Jは猛スピードで再び倉庫街へと車を走らせた。正直間に合うとは思っていない。しかし、少しでも早く現場の混乱を落ち着かせるには、この車にいる連中がそこに着く必要がある。



キングやアーサーを乗せたブラックが頼りにする連合軍であるJのシビックが再び袋小路の奥に着いた時、現場ではブラックの数人が倒れていた。


彼らは微動だにしていないが、誰も彼らを起き上がらせようとしない所を見ると、あまり良い状況ではないようだ。しかし、その数人の犠牲がギャングたちの破壊衝動を満たしたであろう、J達の到着時には両組織が倒れた数人を挟んでにらみ合う休戦のような状況になっていた。


見た所、倒れている内の1人はルービンだ。


ただ、この状況は彼のシミュレート不足の結果ではない。この状況はJにとっても想定外だった。2人の結果を分けたのは、ほんの少しの運の差と、最善手が浮かぶまでの僅かばかり時間の差だろう。
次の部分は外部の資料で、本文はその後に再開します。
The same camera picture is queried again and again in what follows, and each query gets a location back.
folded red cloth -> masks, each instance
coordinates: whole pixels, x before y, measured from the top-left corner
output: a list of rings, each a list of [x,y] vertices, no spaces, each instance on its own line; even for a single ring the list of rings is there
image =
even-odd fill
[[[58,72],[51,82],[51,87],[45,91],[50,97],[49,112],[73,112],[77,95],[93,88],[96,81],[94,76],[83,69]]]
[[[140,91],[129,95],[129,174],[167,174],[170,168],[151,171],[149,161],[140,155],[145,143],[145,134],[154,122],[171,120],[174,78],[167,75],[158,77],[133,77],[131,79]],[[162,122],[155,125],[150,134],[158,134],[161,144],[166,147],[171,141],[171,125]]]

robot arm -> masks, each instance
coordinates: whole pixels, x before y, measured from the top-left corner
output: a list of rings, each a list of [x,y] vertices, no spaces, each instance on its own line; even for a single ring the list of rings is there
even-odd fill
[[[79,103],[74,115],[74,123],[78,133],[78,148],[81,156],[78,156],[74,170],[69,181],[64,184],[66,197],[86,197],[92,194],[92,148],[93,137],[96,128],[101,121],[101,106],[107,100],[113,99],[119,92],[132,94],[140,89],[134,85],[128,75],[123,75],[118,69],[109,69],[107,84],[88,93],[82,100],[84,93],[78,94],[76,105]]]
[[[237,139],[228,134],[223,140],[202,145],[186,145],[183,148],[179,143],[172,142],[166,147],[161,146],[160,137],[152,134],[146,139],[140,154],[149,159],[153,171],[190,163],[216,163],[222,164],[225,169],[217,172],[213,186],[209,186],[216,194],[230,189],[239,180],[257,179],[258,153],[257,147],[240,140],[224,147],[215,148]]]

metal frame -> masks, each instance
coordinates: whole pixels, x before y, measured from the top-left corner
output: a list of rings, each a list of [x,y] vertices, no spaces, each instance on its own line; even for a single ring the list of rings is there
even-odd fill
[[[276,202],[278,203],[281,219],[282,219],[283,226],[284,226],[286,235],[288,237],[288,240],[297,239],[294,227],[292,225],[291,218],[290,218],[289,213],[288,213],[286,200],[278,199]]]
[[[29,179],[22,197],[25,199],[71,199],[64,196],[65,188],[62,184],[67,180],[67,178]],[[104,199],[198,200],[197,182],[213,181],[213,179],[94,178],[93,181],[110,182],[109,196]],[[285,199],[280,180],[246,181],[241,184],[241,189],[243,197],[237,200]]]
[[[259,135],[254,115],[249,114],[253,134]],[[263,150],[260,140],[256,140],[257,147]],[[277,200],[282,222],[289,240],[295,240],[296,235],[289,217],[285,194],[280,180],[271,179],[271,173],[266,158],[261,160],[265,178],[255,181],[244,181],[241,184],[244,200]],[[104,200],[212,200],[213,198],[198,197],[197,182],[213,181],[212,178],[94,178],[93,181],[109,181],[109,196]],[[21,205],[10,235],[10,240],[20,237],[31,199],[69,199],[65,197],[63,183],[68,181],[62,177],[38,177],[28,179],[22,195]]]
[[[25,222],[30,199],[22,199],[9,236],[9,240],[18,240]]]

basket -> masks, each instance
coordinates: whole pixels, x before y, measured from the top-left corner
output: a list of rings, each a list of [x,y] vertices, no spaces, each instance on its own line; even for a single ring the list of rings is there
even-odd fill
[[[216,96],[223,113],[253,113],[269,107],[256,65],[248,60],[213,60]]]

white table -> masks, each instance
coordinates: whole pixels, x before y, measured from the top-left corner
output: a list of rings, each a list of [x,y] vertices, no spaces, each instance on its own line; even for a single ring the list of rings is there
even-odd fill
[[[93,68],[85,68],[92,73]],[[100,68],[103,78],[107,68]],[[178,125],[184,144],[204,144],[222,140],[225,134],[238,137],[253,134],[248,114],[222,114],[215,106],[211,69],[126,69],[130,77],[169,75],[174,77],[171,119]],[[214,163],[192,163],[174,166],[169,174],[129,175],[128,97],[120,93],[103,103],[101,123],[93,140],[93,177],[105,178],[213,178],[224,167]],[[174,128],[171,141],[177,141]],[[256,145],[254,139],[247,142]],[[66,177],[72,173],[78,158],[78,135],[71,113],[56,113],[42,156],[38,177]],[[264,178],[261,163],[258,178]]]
ラルフの部下とキングが部下と最前線に向かい、アーサーとJは車の横で待機していた。


キングが交渉の真ん中に入ったことで、ある程度落ち着きが出てきていた。最終的にブルーを敵に回すことはどの組織にとっても得策では無く、キングに手出しをしようという連中がいないからだ。さらにこのタイミングでラルフのキャデラックを先頭に5台のブラックの車がそれぞれカーステレオの重低音を爆音で響かせながら袋小路に到着した。


キャデラックから出て来たラルフは厳しい顔ですぐに最前線の交渉の現場に向かう。ただ、これ以上抗争が激化することはないだろうという確信があり、Jはマルボロに火を点けた。そして、ラルフ、キングからもう大丈夫という合図をJは受けた。
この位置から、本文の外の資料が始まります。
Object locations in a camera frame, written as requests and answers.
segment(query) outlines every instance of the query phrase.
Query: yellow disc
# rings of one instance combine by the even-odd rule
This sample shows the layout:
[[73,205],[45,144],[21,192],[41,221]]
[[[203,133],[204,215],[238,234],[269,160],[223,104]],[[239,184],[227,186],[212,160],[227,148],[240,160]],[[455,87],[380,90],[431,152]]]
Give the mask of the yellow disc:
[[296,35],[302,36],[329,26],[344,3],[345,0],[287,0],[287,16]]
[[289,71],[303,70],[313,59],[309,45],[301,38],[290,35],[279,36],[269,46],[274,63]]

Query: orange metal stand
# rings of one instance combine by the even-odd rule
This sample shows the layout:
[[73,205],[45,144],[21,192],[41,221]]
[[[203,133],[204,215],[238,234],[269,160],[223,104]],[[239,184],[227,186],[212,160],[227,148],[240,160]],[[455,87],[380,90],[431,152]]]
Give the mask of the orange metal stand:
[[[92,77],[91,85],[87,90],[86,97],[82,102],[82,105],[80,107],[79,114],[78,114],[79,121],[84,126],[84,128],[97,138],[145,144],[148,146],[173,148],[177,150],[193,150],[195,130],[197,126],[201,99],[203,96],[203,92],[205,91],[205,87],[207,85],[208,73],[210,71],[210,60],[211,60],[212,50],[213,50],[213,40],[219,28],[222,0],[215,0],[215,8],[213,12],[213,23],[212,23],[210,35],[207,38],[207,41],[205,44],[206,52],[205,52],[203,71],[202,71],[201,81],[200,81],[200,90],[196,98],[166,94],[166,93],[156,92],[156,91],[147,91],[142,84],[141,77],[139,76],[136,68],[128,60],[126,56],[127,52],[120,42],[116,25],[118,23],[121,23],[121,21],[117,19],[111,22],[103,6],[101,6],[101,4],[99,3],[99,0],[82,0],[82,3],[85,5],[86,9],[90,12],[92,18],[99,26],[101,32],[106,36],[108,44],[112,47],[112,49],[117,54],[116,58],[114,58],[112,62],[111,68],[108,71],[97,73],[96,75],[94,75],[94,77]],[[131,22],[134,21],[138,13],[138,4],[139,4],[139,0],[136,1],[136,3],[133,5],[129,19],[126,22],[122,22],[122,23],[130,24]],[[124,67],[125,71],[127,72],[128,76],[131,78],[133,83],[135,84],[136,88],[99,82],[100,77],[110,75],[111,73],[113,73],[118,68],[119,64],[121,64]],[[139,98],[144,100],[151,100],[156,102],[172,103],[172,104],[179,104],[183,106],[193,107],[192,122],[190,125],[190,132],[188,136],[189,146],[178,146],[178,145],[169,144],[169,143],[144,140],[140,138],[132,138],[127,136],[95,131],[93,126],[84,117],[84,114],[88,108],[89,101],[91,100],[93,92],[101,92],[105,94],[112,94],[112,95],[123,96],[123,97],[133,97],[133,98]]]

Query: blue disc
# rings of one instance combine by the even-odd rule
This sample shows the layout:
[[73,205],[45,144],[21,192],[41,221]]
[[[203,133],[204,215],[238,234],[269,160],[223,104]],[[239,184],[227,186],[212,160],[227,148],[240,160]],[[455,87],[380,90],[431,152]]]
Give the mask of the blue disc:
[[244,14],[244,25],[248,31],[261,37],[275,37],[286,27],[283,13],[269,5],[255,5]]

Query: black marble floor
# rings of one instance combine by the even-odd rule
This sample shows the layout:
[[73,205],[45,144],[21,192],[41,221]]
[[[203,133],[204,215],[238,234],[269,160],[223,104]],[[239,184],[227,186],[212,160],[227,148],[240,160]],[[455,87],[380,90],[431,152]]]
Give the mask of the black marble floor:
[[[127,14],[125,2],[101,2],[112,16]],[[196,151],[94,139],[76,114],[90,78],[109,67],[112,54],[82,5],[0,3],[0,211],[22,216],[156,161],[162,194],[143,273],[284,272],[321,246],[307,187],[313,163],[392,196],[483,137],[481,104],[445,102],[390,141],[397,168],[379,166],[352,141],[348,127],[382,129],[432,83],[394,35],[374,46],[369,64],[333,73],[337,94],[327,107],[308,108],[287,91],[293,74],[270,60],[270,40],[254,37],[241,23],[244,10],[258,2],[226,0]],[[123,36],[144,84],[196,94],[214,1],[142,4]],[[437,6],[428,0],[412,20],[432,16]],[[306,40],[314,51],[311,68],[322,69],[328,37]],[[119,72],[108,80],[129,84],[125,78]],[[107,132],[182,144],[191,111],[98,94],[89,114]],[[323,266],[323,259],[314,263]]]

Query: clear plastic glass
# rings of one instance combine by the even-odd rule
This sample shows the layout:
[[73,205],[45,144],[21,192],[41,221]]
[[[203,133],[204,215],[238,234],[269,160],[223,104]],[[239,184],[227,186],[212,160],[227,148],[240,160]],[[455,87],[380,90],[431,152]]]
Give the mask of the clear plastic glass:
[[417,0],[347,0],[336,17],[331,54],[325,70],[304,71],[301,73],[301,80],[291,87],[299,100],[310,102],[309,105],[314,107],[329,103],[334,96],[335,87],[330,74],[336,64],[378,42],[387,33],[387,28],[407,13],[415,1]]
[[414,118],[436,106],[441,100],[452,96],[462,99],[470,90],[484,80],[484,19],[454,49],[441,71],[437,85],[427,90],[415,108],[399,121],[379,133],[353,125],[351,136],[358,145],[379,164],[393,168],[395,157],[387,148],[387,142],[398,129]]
動かない数人は、この状況をまとめるための犠牲となった。彼らがやられたことによって、それぞれの組織の若手が起こした問題は解決したと見なす、という結論に達したのだ。


キングたちブルーの連中は最後までこの状況を見届けるという役目を負ったものの、Jはこの場に残っている必要性が無くなり、なんとなく嫌な気もしたため、ラルフとキングに目で合図をしてからシビックに乗り込み車を走らせた。


動かず横たわるルービンたちを見た後でもあり、気分が晴れている訳はないのだが、事態がより悪い方向へ向かわなかったことへの安堵感はあった。そしてJのシビックが袋小路を出て走り始めたとほぼ同時に、サイレンをならしたパトカーの大群が袋小路へと突入していった。


網からはみ出た雑魚一匹は気にしないのか、シビックには目も留めず、袋小路へとパトカーは全車入っていったため、ここでもJとアーサーは「ミゼラブル」の道を進むことにはならなくて済んだようだ。これがさっき感じた「嫌な気」だったんだなとJは思った。